- Instructions for the task -
Go through the listing below. Copy each line that has the string "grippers".

- Exercise input -
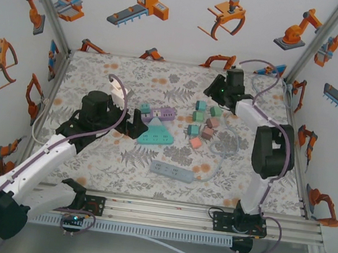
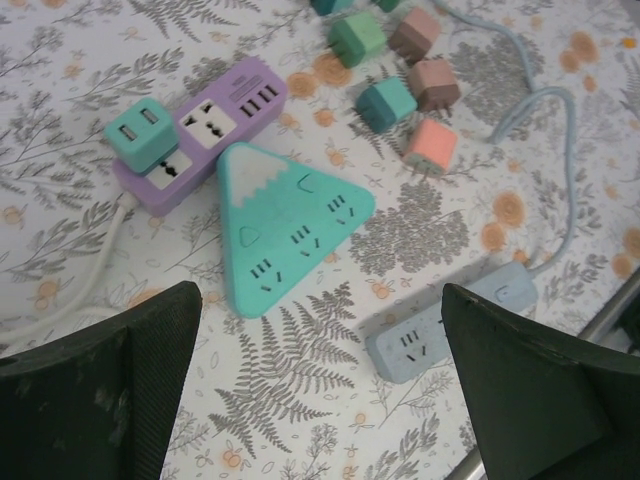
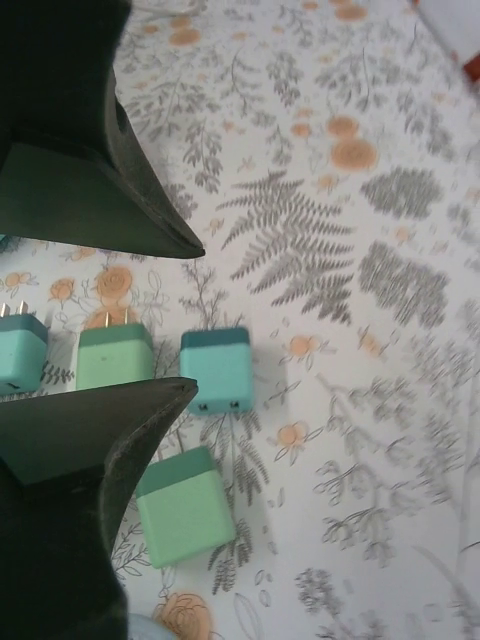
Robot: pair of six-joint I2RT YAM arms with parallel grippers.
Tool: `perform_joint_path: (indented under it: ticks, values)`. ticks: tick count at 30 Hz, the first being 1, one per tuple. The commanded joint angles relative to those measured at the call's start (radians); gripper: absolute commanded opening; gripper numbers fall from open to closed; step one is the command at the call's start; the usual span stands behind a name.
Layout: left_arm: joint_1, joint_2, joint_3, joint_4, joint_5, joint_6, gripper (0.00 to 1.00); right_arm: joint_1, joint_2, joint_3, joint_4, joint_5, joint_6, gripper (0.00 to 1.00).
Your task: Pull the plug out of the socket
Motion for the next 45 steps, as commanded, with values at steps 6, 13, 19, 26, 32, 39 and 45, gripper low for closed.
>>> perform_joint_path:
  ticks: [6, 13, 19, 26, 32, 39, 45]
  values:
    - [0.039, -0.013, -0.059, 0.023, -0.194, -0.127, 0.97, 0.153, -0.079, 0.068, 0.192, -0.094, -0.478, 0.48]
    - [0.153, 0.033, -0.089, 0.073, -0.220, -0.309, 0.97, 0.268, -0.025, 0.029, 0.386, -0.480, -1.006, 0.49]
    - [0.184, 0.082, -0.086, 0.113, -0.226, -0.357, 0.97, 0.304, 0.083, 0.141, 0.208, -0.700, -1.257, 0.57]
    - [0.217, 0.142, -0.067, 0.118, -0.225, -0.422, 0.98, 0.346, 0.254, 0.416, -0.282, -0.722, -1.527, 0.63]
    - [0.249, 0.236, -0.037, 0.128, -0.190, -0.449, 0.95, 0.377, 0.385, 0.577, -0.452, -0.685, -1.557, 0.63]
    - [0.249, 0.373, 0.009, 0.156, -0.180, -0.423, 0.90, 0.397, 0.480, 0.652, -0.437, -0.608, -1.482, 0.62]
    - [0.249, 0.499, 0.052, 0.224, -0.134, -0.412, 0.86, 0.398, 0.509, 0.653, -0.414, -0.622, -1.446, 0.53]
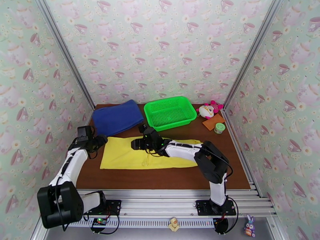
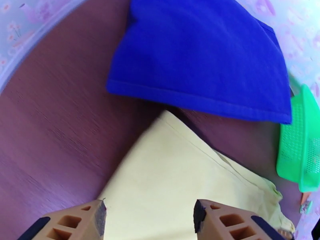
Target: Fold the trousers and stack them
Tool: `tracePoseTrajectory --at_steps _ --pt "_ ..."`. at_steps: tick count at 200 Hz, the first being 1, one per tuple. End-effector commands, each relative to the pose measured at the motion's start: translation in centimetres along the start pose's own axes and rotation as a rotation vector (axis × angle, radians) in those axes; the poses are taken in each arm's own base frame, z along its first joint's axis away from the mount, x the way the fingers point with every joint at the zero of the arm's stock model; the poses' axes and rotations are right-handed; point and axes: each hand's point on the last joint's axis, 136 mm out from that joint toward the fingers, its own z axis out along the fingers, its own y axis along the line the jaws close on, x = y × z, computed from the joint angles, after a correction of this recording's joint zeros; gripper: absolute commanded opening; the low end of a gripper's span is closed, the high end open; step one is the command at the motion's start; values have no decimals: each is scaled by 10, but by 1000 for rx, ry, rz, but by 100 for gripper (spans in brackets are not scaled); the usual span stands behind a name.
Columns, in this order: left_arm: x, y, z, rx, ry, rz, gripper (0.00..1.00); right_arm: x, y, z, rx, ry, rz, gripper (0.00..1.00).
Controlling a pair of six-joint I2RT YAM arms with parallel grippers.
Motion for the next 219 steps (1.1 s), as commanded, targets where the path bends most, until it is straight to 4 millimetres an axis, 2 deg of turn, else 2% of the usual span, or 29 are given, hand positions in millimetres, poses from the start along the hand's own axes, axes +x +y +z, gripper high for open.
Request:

- Result of this exercise -
Robot: pair of six-joint I2RT YAM arms with parallel grippers.
Controlling a pair of six-joint I2RT YAM arms with parallel grippers.

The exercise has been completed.